Your answer is the lines below, exactly, from the one that contains "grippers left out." through the one that contains "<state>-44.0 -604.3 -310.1", both included.
** PROVIDED DATA follows **
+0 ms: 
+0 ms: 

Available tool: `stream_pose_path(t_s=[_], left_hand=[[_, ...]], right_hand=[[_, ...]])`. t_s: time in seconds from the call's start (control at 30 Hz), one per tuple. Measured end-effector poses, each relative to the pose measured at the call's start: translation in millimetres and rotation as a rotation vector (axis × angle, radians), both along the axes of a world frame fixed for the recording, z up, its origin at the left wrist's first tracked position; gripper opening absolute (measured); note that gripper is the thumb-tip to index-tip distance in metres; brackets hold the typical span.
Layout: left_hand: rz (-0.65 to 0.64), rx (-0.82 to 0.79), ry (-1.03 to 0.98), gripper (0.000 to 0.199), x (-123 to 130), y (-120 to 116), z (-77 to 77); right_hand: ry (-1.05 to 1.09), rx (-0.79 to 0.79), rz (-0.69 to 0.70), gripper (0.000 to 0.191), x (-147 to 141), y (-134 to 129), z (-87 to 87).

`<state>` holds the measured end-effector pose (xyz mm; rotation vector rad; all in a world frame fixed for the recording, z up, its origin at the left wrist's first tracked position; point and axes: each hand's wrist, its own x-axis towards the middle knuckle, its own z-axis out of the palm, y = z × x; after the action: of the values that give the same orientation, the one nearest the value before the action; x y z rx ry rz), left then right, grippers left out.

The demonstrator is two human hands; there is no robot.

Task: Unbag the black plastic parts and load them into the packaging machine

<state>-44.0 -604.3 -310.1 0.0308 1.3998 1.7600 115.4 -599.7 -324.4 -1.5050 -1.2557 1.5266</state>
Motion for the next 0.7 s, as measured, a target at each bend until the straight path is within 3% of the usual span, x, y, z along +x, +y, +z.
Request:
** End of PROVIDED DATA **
RESULT FOR THIS EXERCISE:
`<state>` holds the measured end-effector pose (xyz mm; rotation vector rad; all in a world frame fixed for the recording, z up, its origin at the left wrist's first tracked position; point and axes: each hand's wrist, its own x-axis towards the middle knuckle, its own z-axis out of the palm, y = z × x; after the action: of the values that give the same orientation, the one nearest the value before the action; x y z rx ry rz), left then right, grippers left out.

The demonstrator is two human hands; there is no robot.

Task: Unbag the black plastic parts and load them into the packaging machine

<state>-44.0 -604.3 -310.1 0.0308 1.3998 1.7600 115.4 -599.7 -324.4 -1.5050 -1.2557 1.5266</state>

No more work is required for the exercise.